■ **Task**
The answer is the line that contains "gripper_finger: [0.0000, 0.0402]" followed by every later line of the entries below, each repeated exactly, and nothing else.
======
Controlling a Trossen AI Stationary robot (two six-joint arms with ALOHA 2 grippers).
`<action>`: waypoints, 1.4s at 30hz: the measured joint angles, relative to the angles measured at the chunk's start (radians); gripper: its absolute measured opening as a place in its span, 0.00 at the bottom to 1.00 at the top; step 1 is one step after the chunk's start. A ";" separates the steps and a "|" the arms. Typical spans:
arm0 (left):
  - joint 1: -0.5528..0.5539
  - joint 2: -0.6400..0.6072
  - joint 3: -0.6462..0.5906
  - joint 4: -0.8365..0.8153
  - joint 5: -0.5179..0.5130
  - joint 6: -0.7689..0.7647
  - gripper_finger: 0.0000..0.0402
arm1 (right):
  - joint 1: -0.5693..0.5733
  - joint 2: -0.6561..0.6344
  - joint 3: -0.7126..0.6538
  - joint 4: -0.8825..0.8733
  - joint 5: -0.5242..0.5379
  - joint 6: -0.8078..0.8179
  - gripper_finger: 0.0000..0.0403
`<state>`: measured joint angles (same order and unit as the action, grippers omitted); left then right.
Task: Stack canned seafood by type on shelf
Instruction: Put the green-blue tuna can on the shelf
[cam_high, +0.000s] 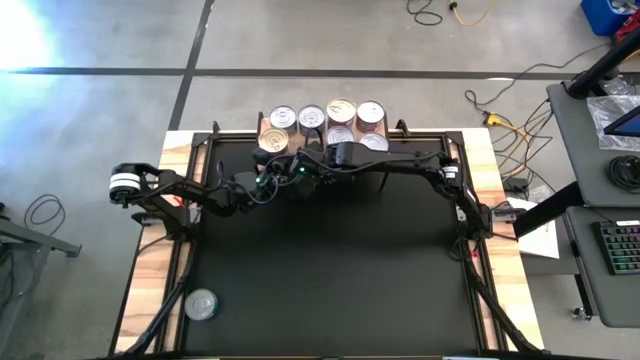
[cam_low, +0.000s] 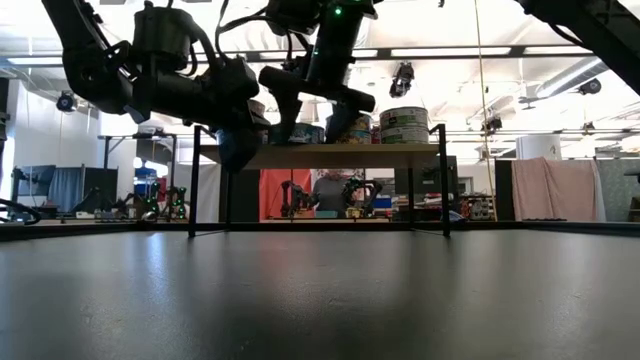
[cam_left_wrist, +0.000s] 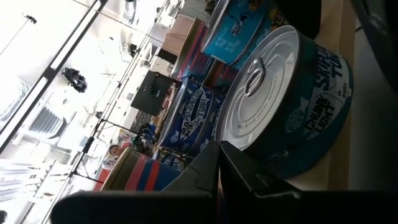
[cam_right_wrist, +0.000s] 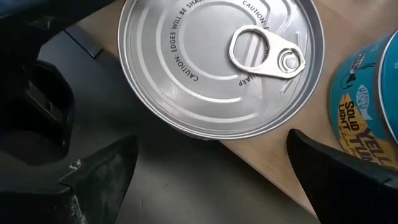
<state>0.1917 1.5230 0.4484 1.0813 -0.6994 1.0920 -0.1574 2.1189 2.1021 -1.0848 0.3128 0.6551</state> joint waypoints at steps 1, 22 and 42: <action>0.000 0.000 0.000 0.000 0.000 0.000 0.00 | 0.000 0.000 0.001 -0.001 -0.002 -0.001 0.99; -0.011 -0.015 -0.001 0.028 -0.026 0.000 0.00 | 0.061 0.002 0.029 -0.082 -0.035 -0.106 0.99; -0.188 -0.340 -0.003 -0.186 -0.115 -0.179 0.00 | 0.195 0.012 0.027 0.101 0.207 -0.516 0.55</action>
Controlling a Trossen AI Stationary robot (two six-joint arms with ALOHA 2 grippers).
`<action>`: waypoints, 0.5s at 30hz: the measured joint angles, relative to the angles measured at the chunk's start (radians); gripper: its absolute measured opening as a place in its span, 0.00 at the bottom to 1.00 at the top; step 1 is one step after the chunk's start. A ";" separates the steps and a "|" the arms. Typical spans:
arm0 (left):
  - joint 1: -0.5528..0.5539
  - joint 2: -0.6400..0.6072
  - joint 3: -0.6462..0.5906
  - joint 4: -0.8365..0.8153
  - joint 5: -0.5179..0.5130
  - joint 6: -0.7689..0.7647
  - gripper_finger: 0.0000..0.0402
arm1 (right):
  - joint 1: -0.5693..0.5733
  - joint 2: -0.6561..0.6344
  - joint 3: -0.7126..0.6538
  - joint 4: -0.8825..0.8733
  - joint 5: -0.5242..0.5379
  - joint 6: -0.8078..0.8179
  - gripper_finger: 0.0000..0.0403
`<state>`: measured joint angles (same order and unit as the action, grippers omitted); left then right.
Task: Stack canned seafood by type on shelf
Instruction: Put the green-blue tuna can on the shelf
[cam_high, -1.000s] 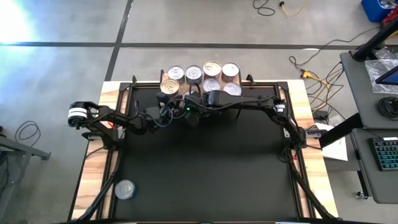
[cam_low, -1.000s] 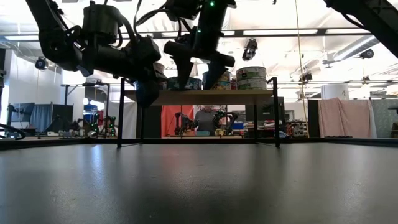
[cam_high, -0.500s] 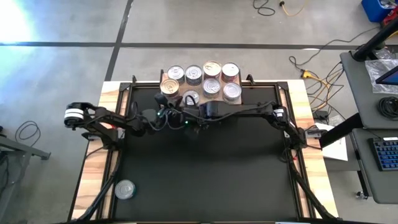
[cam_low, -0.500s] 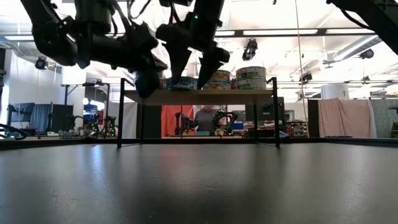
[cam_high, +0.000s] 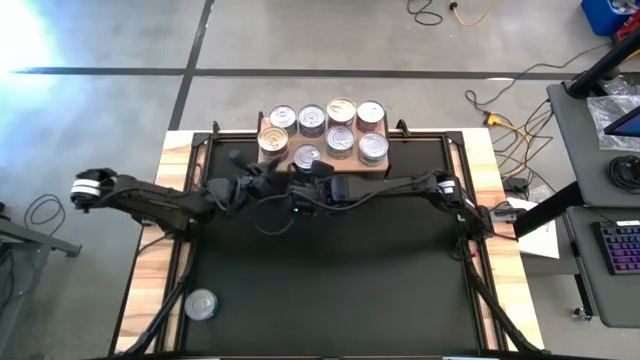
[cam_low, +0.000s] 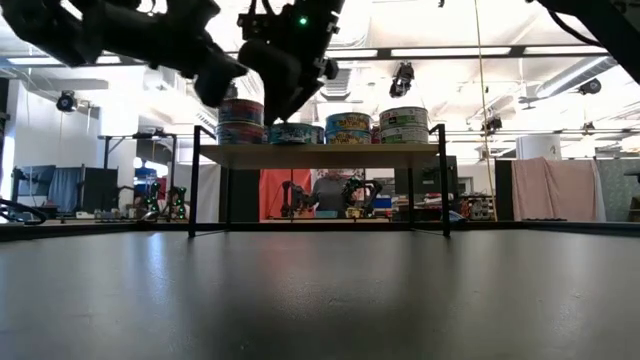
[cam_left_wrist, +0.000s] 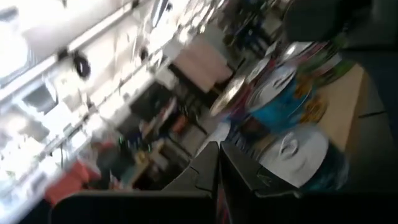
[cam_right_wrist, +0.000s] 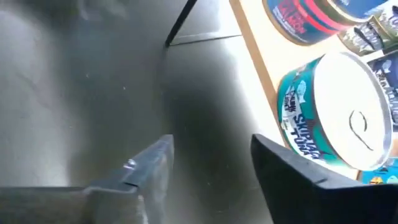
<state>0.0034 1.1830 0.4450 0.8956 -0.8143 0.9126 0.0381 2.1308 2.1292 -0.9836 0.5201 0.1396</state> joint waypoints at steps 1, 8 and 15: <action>-0.001 -0.035 -0.001 -0.049 -0.020 -0.031 0.00 | -0.003 0.001 0.000 0.010 0.002 -0.007 0.52; -0.029 -0.283 -0.004 -0.351 -0.093 -0.306 0.00 | -0.049 0.003 -0.024 0.064 0.000 -0.009 0.39; -0.033 -0.444 -0.004 -0.577 -0.031 -0.518 0.00 | -0.105 0.003 -0.026 0.097 0.003 -0.004 0.34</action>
<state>-0.0299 0.7393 0.4408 0.3184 -0.8453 0.3942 -0.0666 2.1338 2.1034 -0.8870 0.5228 0.1356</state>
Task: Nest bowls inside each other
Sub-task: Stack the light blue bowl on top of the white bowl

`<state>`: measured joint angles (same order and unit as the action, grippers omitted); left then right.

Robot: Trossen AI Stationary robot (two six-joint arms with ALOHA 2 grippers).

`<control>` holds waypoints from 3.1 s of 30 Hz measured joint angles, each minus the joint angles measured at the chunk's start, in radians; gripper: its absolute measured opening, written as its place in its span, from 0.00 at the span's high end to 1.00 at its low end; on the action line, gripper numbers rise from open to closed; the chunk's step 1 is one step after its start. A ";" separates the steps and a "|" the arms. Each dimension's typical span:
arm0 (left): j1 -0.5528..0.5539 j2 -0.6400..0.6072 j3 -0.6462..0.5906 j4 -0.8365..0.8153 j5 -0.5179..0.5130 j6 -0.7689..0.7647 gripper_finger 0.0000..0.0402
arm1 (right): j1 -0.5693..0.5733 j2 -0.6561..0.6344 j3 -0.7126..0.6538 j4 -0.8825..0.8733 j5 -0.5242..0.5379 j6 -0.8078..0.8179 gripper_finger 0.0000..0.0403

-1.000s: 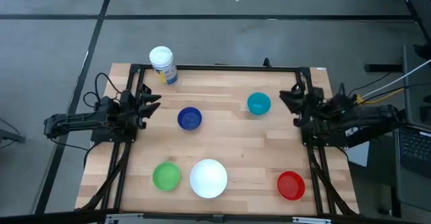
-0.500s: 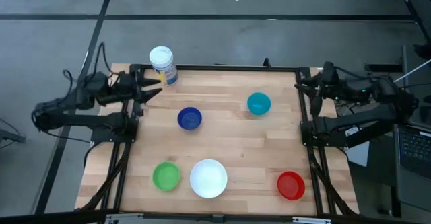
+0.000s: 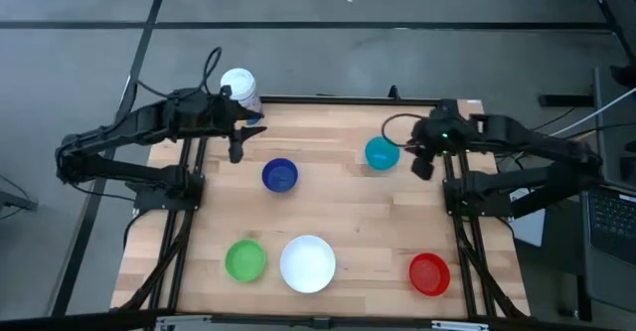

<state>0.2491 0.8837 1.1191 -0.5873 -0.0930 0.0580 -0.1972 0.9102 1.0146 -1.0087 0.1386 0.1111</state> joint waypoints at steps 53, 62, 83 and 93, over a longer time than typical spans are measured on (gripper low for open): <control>0.034 -0.182 -0.001 -0.034 0.035 -0.009 0.64 | -0.617 0.526 -0.177 0.346 -0.435 -0.091 0.69; 0.034 -0.182 -0.001 -0.030 0.043 -0.010 0.64 | -0.617 0.601 -0.177 0.346 -0.428 -0.080 0.68; 0.034 -0.182 -0.001 -0.029 0.053 -0.019 0.64 | -0.524 0.747 -0.176 0.396 -0.413 -0.073 0.98; 0.034 -0.182 -0.001 -0.036 0.041 -0.010 0.64 | -0.187 0.604 -0.174 0.393 -0.407 0.147 0.99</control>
<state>0.2834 0.7017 1.1179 -0.6229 -0.0515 0.0482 -0.3845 1.5139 0.8402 -0.6159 -0.2689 0.2583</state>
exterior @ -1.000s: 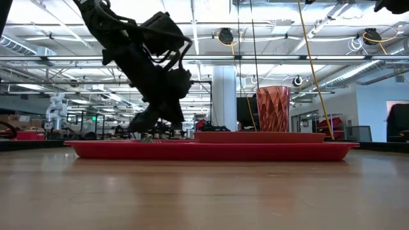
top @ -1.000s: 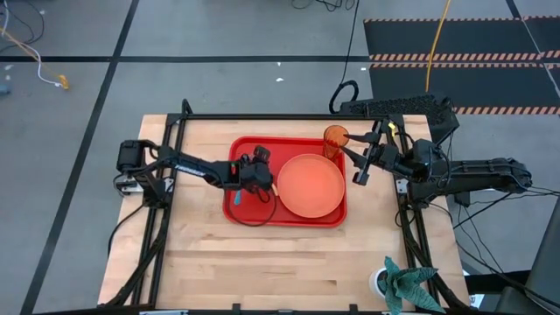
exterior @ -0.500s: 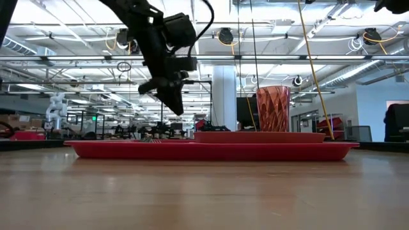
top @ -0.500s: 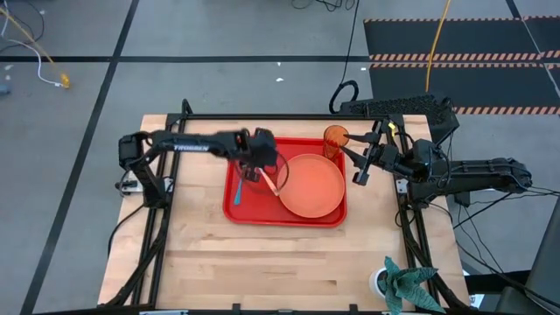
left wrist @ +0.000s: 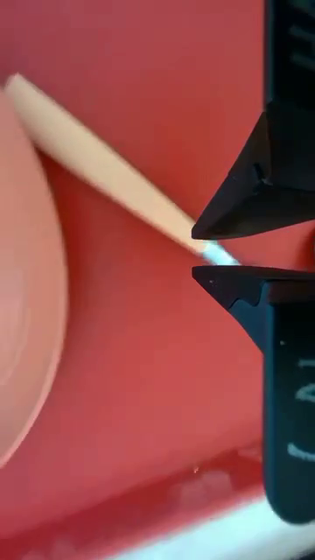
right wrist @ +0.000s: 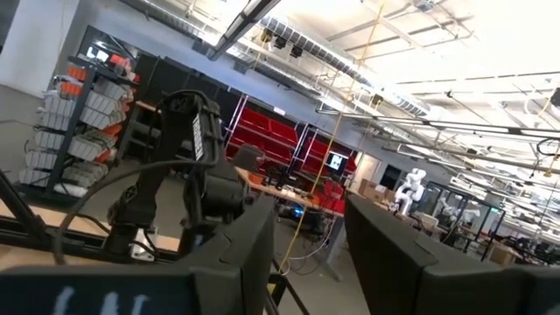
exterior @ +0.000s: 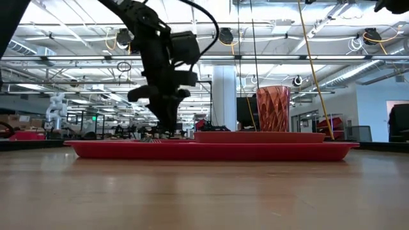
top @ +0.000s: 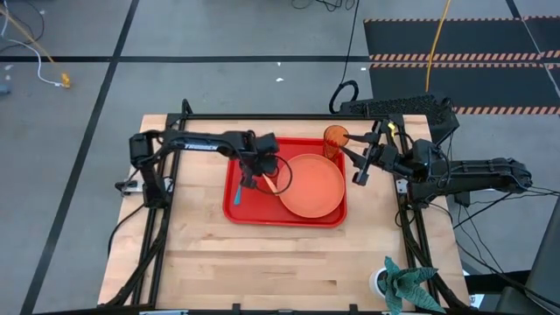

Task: Pick and place plate/cup/fork/spoon on tray
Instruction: Put the orange fork on the red tray to the right of the blue spoon

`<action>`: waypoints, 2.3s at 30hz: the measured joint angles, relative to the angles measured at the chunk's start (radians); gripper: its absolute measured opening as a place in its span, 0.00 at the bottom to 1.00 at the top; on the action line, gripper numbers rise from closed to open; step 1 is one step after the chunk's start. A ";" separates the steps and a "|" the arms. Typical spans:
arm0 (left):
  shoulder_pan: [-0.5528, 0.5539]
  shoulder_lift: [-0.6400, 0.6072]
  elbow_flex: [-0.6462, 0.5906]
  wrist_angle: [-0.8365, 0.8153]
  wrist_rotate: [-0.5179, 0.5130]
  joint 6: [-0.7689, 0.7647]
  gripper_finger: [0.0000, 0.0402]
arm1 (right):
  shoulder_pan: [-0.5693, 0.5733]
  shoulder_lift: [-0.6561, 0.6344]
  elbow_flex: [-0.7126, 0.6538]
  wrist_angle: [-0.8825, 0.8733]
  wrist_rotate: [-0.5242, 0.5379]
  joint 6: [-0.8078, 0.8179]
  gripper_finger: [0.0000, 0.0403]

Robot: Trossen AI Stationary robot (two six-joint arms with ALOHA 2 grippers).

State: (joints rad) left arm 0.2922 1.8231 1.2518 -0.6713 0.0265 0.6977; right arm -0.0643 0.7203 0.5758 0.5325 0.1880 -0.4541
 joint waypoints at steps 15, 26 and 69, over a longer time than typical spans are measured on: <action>-0.028 0.052 0.000 -0.017 -0.031 0.080 0.22 | -0.001 0.000 0.000 -0.005 0.025 -0.004 0.34; -0.036 0.052 0.000 0.010 -0.035 0.042 0.55 | -0.001 0.000 0.000 -0.011 0.025 -0.004 0.34; -0.125 0.136 0.001 -0.016 -0.137 0.205 0.09 | -0.001 0.000 0.000 -0.014 0.025 -0.003 0.34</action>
State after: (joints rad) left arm 0.1673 1.9591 1.2530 -0.6876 -0.1106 0.9029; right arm -0.0654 0.7204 0.5758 0.5182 0.2128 -0.4576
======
■ **Solution to this task**
  gripper_finger: [0.0000, 0.0402]
arm1 (right):
  shoulder_pan: [-0.5693, 0.5733]
  shoulder_lift: [-0.6561, 0.6344]
  elbow_flex: [-0.7126, 0.6538]
  wrist_angle: [-0.8825, 0.8733]
  wrist_rotate: [-0.5242, 0.5379]
  joint 6: [-0.8078, 0.8179]
  gripper_finger: [0.0000, 0.0403]

Robot: Trossen AI Stationary robot (two six-joint arms with ALOHA 2 grippers).

State: (joints rad) left arm 0.2922 1.8231 1.2518 -0.6713 0.0265 0.6977; right arm -0.0643 0.7203 0.5758 0.5325 0.1880 -0.4541
 joint waypoints at steps 15, 26 and 69, over a longer time than typical spans are measured on: <action>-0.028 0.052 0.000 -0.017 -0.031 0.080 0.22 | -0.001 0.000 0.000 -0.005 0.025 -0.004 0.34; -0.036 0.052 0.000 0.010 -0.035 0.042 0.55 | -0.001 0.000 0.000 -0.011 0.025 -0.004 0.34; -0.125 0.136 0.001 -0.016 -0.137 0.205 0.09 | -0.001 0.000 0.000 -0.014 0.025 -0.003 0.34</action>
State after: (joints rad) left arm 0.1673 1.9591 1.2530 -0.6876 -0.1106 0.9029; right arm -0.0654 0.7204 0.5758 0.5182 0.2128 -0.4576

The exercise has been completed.